Further, additives which act as activators or accelerators for the chemical gassing reaction, can also be added. These accelerators include, for example, thiocyanates, acetates, and thiourea when nitrite gassing agents are used.
In a second aspect, the present invention also provides an emulsion explosive comprising:
(i) a continuous fuel phase;
(ii) a discontinuous aqueous oxidizer salt phase: and
(iii) a chemical gassing agent wherein said gassing agent was added to said emulsion explosive as an essentially dry particulate material.
Preferably, the emulsion explosive is prepared by the inventive process described hereinabove.

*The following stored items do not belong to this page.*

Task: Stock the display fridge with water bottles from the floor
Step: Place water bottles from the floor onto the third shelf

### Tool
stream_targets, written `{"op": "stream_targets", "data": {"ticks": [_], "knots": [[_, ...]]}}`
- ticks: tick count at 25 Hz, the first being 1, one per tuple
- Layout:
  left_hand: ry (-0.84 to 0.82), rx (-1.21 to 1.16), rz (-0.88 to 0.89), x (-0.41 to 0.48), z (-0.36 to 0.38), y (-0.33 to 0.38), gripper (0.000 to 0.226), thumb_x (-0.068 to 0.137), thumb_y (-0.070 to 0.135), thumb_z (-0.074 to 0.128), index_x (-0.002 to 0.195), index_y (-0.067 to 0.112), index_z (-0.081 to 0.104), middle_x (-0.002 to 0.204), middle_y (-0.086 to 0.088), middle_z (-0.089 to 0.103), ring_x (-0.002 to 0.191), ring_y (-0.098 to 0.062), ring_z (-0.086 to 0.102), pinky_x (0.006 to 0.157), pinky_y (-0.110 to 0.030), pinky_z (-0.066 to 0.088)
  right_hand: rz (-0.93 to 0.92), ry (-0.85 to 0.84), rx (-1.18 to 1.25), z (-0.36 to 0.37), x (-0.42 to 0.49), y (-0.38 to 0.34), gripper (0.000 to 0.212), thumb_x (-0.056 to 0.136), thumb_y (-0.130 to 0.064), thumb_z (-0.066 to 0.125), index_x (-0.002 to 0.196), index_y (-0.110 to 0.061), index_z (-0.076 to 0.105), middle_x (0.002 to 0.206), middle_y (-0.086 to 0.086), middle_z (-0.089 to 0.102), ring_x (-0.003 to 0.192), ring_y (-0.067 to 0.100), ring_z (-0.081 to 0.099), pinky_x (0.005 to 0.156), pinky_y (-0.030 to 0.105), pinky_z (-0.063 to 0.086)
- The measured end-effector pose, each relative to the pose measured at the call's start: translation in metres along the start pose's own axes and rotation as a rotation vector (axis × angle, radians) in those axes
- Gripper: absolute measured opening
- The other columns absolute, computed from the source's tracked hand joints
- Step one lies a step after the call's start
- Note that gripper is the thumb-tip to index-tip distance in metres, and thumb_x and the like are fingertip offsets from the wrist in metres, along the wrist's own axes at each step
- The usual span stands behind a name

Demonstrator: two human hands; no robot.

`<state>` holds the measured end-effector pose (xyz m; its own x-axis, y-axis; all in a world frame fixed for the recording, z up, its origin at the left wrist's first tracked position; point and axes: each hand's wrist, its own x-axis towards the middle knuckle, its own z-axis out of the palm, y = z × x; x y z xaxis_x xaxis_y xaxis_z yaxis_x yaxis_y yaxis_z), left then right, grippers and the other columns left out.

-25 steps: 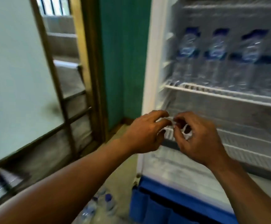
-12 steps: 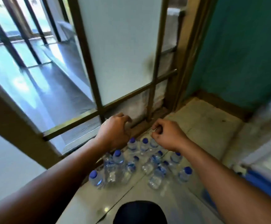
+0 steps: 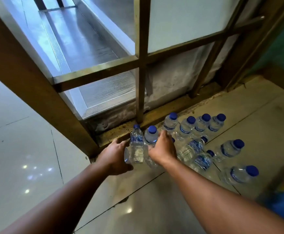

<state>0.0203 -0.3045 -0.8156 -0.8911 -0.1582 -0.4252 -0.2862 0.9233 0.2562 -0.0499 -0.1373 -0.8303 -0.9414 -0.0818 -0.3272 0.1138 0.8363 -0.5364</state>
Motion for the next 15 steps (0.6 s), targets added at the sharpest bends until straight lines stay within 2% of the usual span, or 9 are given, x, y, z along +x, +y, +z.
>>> {"op": "stream_targets", "data": {"ticks": [2, 4, 6, 8, 10, 13, 15], "knots": [[0.048, -0.059, -0.006, 0.005, 0.017, -0.006, 0.09, 0.067, 0.04, 0.086, 0.143, 0.031, 0.038, 0.144, -0.002, 0.041, 0.123, -0.02, 0.052, 0.088, -0.032, 0.057, -0.028, 0.026, -0.025, 0.008, 0.011, 0.003, 0.09, 0.085, -0.025, 0.074, 0.152, -0.025, 0.014, 0.153, 0.007, 0.029, 0.135, 0.027, 0.043, 0.097, 0.036, 0.048], [0.121, -0.079, 0.021, 0.007, 0.023, -0.008, 0.076, 0.074, 0.028, 0.083, 0.139, 0.032, 0.043, 0.132, 0.003, 0.05, 0.11, -0.013, 0.055, 0.08, -0.023, 0.055, -0.079, 0.012, -0.037, 0.013, 0.024, 0.006, 0.098, 0.085, -0.023, 0.075, 0.156, -0.028, 0.008, 0.161, 0.002, 0.019, 0.144, 0.025, 0.031, 0.106, 0.038, 0.041], [0.18, -0.052, 0.051, 0.006, 0.021, -0.012, 0.066, 0.077, 0.024, 0.08, 0.134, 0.032, 0.048, 0.119, 0.007, 0.056, 0.099, -0.009, 0.054, 0.072, -0.017, 0.048, -0.102, -0.011, -0.023, 0.018, 0.038, 0.007, 0.088, 0.084, -0.02, 0.076, 0.152, -0.03, 0.021, 0.156, 0.001, 0.031, 0.14, 0.025, 0.037, 0.107, 0.041, 0.04], [0.217, -0.032, 0.054, 0.001, 0.012, -0.016, 0.061, 0.077, 0.024, 0.08, 0.13, 0.032, 0.051, 0.112, 0.009, 0.057, 0.093, -0.006, 0.052, 0.066, -0.015, 0.044, -0.092, -0.006, 0.0, 0.02, 0.043, 0.005, 0.07, 0.084, -0.017, 0.075, 0.14, -0.032, 0.033, 0.141, 0.001, 0.048, 0.127, 0.025, 0.051, 0.096, 0.041, 0.047], [0.239, -0.012, 0.063, -0.002, -0.005, -0.016, 0.058, 0.074, 0.027, 0.081, 0.125, 0.033, 0.053, 0.104, 0.012, 0.058, 0.089, -0.006, 0.053, 0.062, -0.015, 0.043, -0.074, -0.017, 0.04, 0.014, 0.037, 0.002, 0.066, 0.085, -0.018, 0.074, 0.136, -0.033, 0.036, 0.135, 0.001, 0.051, 0.122, 0.023, 0.055, 0.09, 0.038, 0.049], [0.238, 0.066, 0.122, -0.008, -0.048, 0.004, 0.046, 0.067, 0.037, 0.078, 0.107, 0.036, 0.055, 0.092, 0.014, 0.058, 0.083, -0.01, 0.054, 0.06, -0.023, 0.043, -0.112, -0.006, 0.125, -0.024, 0.019, -0.003, 0.066, 0.081, -0.027, 0.078, 0.133, -0.034, 0.039, 0.123, -0.005, 0.055, 0.114, 0.019, 0.058, 0.088, 0.035, 0.054], [0.234, 0.082, 0.176, -0.013, -0.083, 0.036, 0.048, 0.058, 0.044, 0.074, 0.101, 0.036, 0.055, 0.084, 0.013, 0.059, 0.079, -0.015, 0.061, 0.061, -0.029, 0.051, -0.226, 0.056, 0.114, -0.073, 0.004, -0.004, 0.053, 0.075, -0.036, 0.08, 0.115, -0.036, 0.046, 0.103, -0.01, 0.06, 0.093, 0.014, 0.063, 0.074, 0.03, 0.054]]}}
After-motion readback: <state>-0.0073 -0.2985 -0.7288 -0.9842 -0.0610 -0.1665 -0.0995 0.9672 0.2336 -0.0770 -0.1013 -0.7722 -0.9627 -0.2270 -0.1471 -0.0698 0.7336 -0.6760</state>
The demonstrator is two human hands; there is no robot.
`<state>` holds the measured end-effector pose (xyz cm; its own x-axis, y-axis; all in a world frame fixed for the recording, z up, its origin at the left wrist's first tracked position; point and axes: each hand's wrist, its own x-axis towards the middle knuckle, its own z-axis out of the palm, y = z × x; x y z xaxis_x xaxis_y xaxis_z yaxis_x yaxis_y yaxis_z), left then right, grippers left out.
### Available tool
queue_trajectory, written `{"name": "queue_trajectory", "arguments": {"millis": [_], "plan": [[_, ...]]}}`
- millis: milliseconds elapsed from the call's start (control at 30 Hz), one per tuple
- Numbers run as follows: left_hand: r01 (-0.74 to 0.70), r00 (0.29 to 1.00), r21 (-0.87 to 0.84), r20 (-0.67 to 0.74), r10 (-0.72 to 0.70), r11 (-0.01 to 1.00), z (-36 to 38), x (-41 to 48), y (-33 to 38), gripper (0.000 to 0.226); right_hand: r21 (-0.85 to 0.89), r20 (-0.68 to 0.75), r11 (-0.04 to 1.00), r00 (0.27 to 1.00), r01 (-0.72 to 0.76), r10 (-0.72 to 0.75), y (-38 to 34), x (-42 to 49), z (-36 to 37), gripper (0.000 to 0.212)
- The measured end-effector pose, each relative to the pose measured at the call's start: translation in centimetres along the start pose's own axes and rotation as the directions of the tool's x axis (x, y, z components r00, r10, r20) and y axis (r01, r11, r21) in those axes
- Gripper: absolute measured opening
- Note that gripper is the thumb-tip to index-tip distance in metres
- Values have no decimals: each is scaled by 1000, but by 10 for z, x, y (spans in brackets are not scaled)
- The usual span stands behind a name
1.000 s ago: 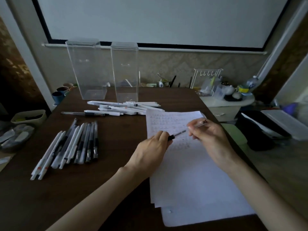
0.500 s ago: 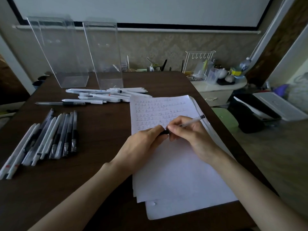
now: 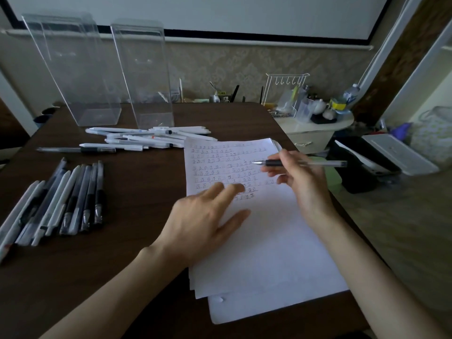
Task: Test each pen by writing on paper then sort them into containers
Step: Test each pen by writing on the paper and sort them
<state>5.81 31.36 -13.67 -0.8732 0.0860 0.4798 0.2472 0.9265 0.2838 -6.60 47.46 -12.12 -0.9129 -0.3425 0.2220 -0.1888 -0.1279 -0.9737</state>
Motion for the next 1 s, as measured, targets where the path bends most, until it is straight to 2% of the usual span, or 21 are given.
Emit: {"name": "queue_trajectory", "arguments": {"millis": [67,133,233,367,600,767,1000], "plan": [[-121,989,37,88,117,992,3,-6,6,46,-112,-56,992,996,60,-66,0,0,0,15],[-178,971,47,171,167,983,8,-8,11,48,-191,-40,979,995,77,-86,4,-1,1,20],[-202,957,74,229,180,977,15,-6,13,46,-305,14,950,997,71,-70,14,-4,3,30],[-216,948,100,260,184,971,17,-5,13,46,-470,46,881,998,48,-30,24,-3,7,30],[-162,951,59,275,140,985,16,-4,13,46,-494,14,868,999,52,-52,26,1,7,30],[-138,950,39,287,121,990,15,-4,14,47,-506,9,860,997,68,-73,27,1,7,38],[-132,949,29,293,118,991,17,-5,14,47,-488,18,870,997,77,-79,26,0,7,35]]}}
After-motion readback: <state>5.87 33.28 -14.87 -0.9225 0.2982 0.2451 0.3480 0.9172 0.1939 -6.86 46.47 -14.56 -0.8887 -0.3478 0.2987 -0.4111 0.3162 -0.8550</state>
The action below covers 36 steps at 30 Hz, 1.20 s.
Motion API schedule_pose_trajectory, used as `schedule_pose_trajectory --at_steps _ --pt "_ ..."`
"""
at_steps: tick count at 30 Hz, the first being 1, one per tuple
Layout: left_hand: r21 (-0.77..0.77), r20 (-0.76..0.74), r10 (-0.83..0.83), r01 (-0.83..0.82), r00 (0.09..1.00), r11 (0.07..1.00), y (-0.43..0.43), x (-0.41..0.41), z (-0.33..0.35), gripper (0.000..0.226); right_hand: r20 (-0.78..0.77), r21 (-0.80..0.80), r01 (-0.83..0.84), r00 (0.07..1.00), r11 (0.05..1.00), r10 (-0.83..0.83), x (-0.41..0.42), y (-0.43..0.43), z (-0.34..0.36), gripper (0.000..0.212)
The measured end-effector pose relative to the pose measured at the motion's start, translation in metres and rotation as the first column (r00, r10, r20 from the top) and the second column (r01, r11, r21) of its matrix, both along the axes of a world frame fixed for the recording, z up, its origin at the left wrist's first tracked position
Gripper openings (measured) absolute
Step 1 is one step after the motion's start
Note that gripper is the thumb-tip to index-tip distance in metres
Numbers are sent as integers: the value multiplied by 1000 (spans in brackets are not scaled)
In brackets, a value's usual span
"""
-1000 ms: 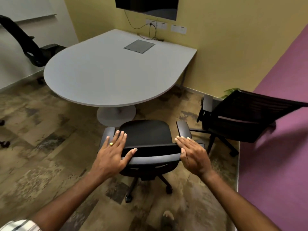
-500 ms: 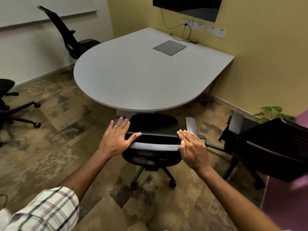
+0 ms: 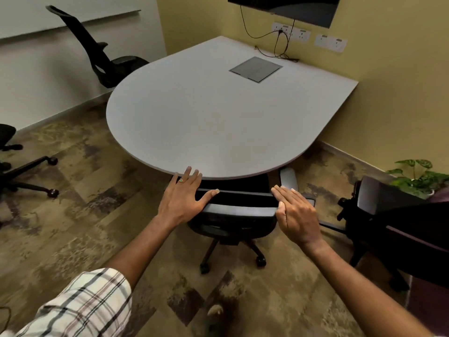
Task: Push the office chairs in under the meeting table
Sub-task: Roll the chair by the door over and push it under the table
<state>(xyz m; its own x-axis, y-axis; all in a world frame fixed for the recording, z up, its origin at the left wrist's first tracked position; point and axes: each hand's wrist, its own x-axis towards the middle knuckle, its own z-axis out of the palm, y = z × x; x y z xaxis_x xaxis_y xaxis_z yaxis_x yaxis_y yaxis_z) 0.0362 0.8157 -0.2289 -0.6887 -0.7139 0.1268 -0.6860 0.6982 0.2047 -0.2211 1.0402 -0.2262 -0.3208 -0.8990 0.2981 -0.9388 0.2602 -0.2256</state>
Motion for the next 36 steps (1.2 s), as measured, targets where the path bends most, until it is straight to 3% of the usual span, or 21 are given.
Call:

The present invention, thus, provides a process for achieving a controllable gassing reaction rate by controlling the particle size of the dry gassing agent added. As a result, the gas bubble size and distribution in the emulsion explosive can be readily controlled. This controllability allows the formulator to cartridge the emulsion explosive shortly after the chemical gassing agent has been added, and allow the gassing reaction to occur in the cartridge. Given the controllability of the gassing reaction, previously observed problems of poor distribution of the bubbles and splitting of the cartridge due to excessive gassing, are greatly reduced.
In a further aspect, the present invention also provides an emulsion explosive comprising:
(i) a continuous fuel phase;
(ii) a discontinuous aqueous oxidizer salt phase; and
(iii) a chemical gassing agent wherein said gassing agent was added to said emulsion explosive as an essentially dry particulate material.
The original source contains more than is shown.